Goal of the exercise: Among the entries below, please repeat exactly and only the lines from the line containing "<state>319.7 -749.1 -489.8" to the line containing "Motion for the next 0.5", both lines included.

Records supplied:
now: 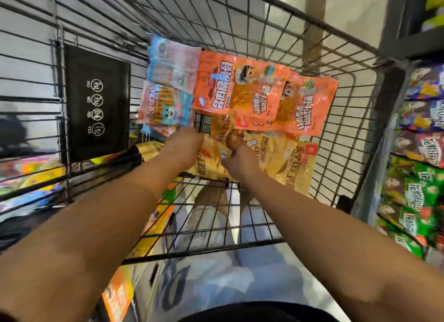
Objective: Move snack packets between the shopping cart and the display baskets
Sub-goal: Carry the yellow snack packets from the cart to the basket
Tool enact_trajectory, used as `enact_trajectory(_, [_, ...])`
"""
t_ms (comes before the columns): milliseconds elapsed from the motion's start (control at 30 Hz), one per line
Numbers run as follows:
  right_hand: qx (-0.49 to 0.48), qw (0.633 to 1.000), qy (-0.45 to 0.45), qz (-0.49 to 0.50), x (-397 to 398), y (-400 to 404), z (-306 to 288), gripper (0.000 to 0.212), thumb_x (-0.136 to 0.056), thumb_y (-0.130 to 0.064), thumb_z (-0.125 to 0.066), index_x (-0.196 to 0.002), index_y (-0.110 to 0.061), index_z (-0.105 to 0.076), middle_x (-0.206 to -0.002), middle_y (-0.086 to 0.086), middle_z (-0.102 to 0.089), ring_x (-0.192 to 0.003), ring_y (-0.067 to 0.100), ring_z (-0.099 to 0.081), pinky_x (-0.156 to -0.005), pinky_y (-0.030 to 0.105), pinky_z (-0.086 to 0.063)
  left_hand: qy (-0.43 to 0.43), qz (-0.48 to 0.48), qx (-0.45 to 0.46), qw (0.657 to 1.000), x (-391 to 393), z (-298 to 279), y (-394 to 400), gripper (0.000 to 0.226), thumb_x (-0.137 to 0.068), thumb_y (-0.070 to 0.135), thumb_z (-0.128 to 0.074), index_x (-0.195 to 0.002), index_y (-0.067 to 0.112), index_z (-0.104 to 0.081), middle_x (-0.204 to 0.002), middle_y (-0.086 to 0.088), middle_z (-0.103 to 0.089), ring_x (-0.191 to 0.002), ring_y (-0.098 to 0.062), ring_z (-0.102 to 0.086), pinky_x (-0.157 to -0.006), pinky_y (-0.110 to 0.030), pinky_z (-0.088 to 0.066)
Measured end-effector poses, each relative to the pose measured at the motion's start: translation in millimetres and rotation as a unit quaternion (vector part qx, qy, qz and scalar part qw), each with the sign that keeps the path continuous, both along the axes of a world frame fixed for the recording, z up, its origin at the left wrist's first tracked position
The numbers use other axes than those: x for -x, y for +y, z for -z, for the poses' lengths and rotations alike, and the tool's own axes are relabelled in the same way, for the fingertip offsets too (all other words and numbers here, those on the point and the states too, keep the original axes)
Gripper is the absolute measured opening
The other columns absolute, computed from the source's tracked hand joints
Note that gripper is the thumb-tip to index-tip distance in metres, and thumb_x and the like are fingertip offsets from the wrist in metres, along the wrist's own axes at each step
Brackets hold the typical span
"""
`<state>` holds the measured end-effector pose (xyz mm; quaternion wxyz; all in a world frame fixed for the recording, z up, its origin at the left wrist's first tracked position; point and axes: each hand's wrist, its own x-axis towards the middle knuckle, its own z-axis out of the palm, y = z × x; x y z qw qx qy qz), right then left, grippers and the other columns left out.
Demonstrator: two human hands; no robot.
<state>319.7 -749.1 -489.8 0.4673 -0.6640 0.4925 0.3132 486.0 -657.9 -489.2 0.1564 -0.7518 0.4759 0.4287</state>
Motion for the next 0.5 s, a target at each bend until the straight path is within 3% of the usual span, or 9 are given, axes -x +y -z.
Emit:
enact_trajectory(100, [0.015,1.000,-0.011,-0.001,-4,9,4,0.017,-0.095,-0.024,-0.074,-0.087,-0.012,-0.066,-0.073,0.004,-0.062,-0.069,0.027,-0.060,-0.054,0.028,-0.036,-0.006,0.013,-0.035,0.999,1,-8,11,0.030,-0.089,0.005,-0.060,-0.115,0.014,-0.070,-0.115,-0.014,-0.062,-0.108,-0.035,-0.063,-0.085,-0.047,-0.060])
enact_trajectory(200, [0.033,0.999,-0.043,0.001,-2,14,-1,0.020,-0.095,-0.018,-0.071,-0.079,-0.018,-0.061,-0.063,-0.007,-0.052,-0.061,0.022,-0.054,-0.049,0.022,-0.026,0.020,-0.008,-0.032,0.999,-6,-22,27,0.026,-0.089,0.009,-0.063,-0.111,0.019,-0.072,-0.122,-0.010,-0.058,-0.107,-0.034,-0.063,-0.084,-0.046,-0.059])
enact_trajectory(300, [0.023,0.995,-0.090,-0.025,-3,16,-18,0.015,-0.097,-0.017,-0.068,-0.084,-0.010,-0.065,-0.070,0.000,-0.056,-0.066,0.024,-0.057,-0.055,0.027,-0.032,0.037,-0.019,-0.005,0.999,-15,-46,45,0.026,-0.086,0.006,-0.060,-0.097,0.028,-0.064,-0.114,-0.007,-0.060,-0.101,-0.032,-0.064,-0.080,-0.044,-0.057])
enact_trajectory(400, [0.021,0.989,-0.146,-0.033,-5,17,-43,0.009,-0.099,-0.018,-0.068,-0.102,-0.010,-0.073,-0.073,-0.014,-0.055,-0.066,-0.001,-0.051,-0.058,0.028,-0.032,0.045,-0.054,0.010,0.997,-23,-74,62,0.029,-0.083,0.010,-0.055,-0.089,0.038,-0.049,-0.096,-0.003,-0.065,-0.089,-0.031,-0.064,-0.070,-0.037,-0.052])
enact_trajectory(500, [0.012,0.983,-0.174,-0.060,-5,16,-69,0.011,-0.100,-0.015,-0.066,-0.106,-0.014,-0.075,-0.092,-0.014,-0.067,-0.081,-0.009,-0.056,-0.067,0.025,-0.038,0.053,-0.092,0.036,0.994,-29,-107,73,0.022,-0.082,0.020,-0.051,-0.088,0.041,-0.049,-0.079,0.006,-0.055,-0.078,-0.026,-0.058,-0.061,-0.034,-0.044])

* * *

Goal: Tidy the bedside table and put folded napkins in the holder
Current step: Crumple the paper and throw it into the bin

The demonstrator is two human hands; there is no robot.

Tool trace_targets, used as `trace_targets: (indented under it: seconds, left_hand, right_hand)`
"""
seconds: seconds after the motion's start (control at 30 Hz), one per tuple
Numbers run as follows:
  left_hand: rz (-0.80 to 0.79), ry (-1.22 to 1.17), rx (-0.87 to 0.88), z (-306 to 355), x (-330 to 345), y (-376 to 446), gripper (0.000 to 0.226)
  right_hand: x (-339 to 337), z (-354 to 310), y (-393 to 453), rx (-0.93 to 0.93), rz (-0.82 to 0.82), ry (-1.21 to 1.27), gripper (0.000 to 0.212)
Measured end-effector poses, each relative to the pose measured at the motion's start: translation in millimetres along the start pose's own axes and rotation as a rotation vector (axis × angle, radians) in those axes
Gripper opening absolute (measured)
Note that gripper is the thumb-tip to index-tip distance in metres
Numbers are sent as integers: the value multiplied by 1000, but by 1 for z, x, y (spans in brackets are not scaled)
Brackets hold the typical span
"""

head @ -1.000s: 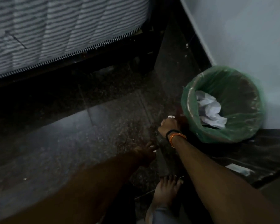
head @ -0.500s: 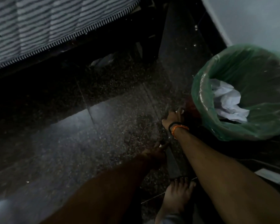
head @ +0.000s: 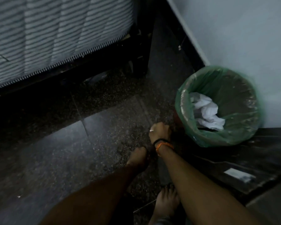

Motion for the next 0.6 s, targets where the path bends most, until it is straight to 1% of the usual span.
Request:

Result of this task:
<state>319.7 -749.1 -489.8 0.4673 -0.6640 0.4925 0.3132 486.0 -657.9 -489.2 0.1564 -0.7518 0.4759 0.4287</state>
Motion for the next 0.5 s, a target at each bend until the straight path is within 3% of the usual span, or 9 are given, axes -x +y -z.

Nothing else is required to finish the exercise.